Navigating the down payment portion of any home purchase can be a daunting task. Among first time homebuyers, in particular, there is a misperception that unless you are financially equipped to put 20% of a home’s sticker price on the table at closing, you are out of luck. While 20% down does offer a helpful reference as you consider whether or not you are ready to start shopping around, it’s important to understand where your down payment fits into the overall transaction. This will better enable you to develop a down payment strategy that best supports your budget and personal financial goals.

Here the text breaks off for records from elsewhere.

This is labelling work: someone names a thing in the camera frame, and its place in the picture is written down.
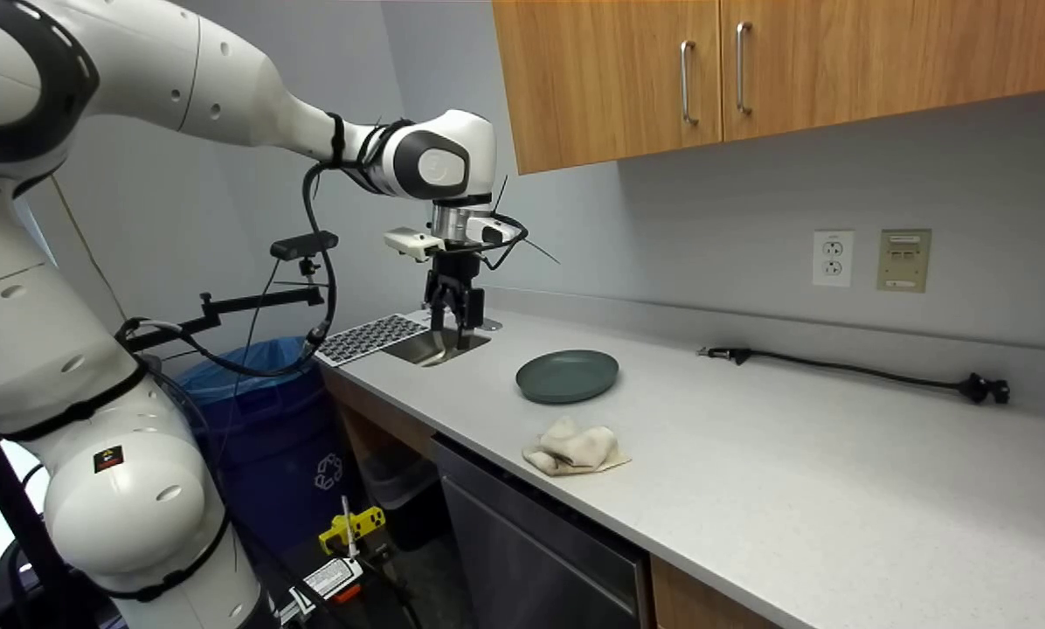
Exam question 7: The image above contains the black cable on counter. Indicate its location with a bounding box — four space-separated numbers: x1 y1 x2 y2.
697 344 1014 408

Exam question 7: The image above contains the white stained cloth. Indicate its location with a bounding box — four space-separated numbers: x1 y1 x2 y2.
521 418 629 478

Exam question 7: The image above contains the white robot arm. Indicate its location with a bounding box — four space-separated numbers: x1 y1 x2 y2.
0 0 494 629

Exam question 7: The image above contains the beige wall switch plate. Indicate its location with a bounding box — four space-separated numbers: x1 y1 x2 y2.
878 228 930 294

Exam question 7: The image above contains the silver cabinet handle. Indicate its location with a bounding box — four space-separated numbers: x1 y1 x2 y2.
732 21 751 115
676 39 697 127

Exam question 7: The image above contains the blue recycling bin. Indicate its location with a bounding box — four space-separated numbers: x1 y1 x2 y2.
178 334 362 556

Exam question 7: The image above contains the black camera on mount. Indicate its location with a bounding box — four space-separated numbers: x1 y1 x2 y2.
270 230 340 261

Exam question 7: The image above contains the dark green plate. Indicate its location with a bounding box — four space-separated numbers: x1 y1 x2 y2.
514 351 618 407

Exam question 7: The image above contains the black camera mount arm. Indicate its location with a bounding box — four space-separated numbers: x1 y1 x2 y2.
114 284 322 351

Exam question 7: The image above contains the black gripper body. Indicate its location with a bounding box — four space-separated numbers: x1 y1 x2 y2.
426 253 477 311

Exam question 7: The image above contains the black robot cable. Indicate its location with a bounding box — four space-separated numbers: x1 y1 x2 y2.
114 110 418 380

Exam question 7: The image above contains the stainless steel sink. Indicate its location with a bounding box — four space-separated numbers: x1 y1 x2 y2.
389 329 484 367

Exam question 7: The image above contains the wooden cabinet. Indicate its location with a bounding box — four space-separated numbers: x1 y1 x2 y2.
494 0 1045 170
650 558 774 629

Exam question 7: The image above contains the wooden lower cabinet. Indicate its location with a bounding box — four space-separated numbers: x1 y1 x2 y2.
650 558 774 629

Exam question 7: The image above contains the yellow clamp tool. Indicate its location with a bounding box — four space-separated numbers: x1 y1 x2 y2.
318 505 389 556

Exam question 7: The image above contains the wooden upper cabinet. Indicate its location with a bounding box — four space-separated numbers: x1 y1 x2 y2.
494 0 1045 170

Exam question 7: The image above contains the white wall outlet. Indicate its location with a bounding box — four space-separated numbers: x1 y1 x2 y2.
809 230 857 288

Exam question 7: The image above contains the right silver cabinet handle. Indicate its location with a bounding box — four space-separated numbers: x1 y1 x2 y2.
732 21 751 115

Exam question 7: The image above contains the left silver cabinet handle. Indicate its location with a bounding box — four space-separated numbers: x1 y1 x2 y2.
676 39 697 127

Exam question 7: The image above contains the stainless dishwasher front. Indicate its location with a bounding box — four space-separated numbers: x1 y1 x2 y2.
434 438 650 629

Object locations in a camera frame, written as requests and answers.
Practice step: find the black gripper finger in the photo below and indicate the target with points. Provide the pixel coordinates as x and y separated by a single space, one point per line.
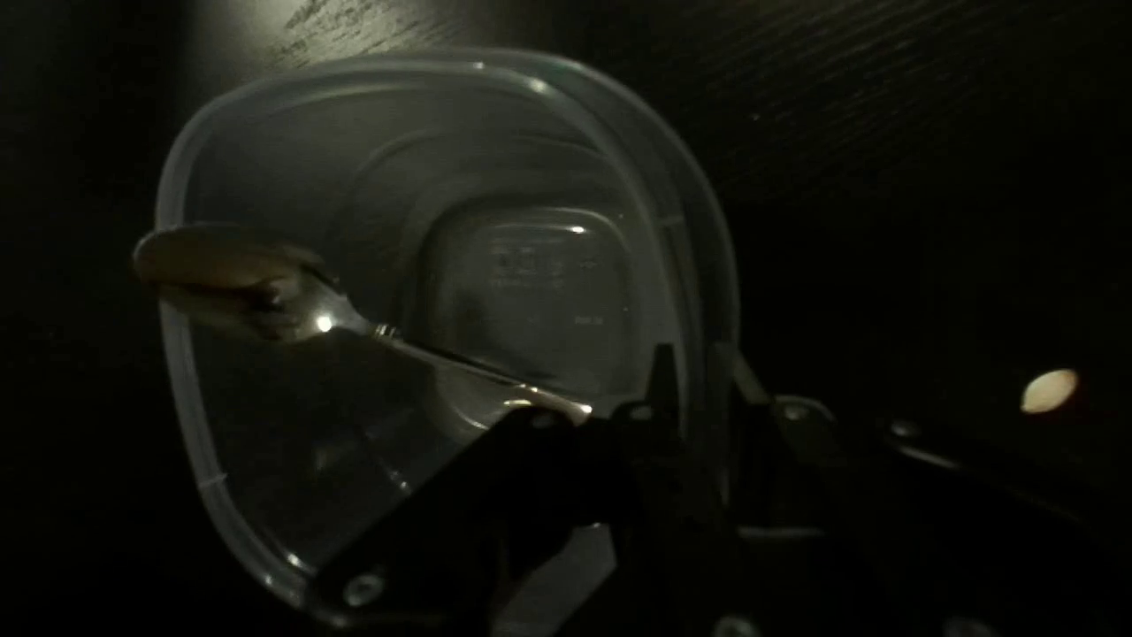
833 529

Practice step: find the clear plastic bowl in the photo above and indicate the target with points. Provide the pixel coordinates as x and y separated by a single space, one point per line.
504 212

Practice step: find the metal spoon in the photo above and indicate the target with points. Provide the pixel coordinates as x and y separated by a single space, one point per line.
276 291

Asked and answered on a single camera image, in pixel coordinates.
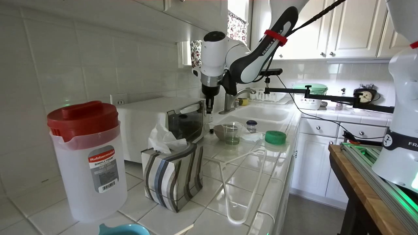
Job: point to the blue bowl rim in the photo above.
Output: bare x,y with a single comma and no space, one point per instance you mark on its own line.
123,230

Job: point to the striped fabric tissue box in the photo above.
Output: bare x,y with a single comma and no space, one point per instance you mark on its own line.
172,169

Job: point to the wooden table with rail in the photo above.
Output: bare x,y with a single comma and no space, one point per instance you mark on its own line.
376,207

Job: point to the chrome kitchen faucet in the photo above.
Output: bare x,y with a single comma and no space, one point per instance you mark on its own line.
232,103

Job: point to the small white toaster oven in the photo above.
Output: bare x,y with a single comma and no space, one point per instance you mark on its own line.
182,117

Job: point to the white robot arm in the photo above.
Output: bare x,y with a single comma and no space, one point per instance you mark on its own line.
225,62

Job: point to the white cabinets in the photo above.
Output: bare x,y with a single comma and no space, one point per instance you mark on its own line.
356,29
313,176

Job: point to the white sink basin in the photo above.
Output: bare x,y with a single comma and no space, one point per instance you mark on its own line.
266,117

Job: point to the clear pitcher with red lid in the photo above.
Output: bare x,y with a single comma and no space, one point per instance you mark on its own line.
87,142

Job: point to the small dark-lidded jar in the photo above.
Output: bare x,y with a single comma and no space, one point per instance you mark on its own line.
252,126

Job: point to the floral window curtain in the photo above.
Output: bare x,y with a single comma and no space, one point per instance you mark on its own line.
237,29

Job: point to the white lower cabinets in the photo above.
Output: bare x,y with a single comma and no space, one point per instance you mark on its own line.
313,176

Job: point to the white upper cabinets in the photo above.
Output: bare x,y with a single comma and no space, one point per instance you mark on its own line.
356,29

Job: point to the green lidded container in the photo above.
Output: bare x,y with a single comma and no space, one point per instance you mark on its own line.
318,89

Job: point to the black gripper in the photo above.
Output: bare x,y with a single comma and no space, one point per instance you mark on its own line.
210,93

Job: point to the green plastic lid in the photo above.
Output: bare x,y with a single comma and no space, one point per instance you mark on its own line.
275,138

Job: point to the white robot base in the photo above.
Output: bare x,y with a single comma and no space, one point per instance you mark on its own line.
399,157

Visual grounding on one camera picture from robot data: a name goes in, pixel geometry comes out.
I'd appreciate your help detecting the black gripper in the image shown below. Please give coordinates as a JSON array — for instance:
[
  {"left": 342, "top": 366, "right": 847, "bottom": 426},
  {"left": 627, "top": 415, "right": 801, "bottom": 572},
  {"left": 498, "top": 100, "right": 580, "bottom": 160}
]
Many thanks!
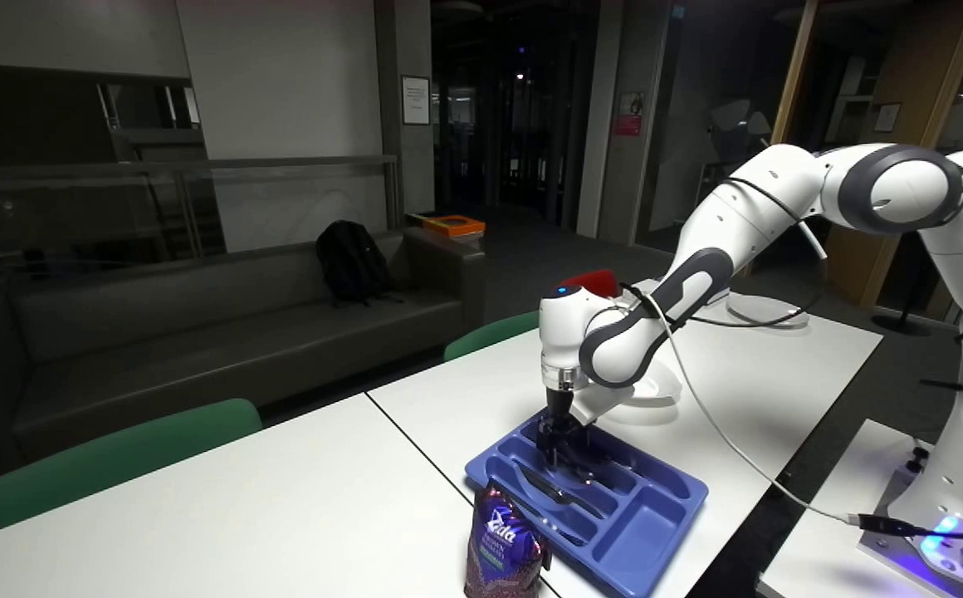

Down payment requirements range widely based on your unique credit profile and available assets, the market in which you are interested and your potential lender. In the case of a conventional loan, lenders typically require that you put down anywhere from 5 to 20%. Let’s say you were looking to buy a home that cost $200,000. (The median home price in the U.S. as of January 2016 was $213,800, according to the National Association of Realtors.) A 5% down payment would be $10,000, versus $40,000 if you opted to put down 20%.
While you may be able to purchase a home by making a down payment at either end of the spectrum, the difference between 5 and 20% can have a long-term impact on how much you pay in interest on your mortgage and the additional fees that will be associated with your home purchase.
The area where you will see the largest difference in the lifetime cost of your mortgage when you opt for a lower down payment is the interest rate. Typically, the smaller your down payment, the higher your mortgage rate. Even a few basis points can make a big difference over a 30 year mortgage, so it is important to evaluate how much a lower down payment may be worth now if it means thousands of dollars more in interest later.
With regard to additional fees at closing, in most cases, a lower down payment can lead to a larger closing fee. (These fees are normally between 2 and 5% of the home’s value and are on top of your down payment.) Additionally, if you put less than 20% down, you’ll in most cases be required to purchase what’s called private mortgage insurance (PMI). Under a PMI policy, you pay a premium each month in addition to your mortgage. You’ll need to maintain a PMI plan at least until your loan-to-value (LTV) ratio reaches 80%. On some lending products, your lender may cancel your PMI policy at 80% LTV and must cancel the policy at 78% LTV. With other types of mortgages, you may need to maintain your PMI policy for the duration of your mortgage.
For those who are newer to the housing market, your LTV is the amount you owe on your home versus the home’s total value at closing. For example, if you make a down payment of 20%, your starting LTV would be 80%. A down payment of 5% would make for an LTV of 95%. LTVs are like golf – the lower the number, the better both for you and your lender.
While we’ve primarily focused on the options that exist for homebuyers who can afford a 5 to 20% down payment, there are programs that help families for whom a 5% down payment would create undue financial hardship. Many states and local municipalities maintain lending programs that address lower income borrowers and offer more options in terms of down payment. The Federal Housing Administration’s FHA loan program offers mortgages with down payments of just 3.5% to qualified borrowers. Veterans Affairs (VA) and the U.S. Department of Agriculture (USDA) also both offer zero down payment programs for veterans and families living in rural areas, respectively.
As you consider buying a home, the most important thing you can do is start speaking with your mortgage expert early. This will better enable you to figure out the most effective strategy for you – from down payment to closing costs, and all the other terms that are factored into your mortgage.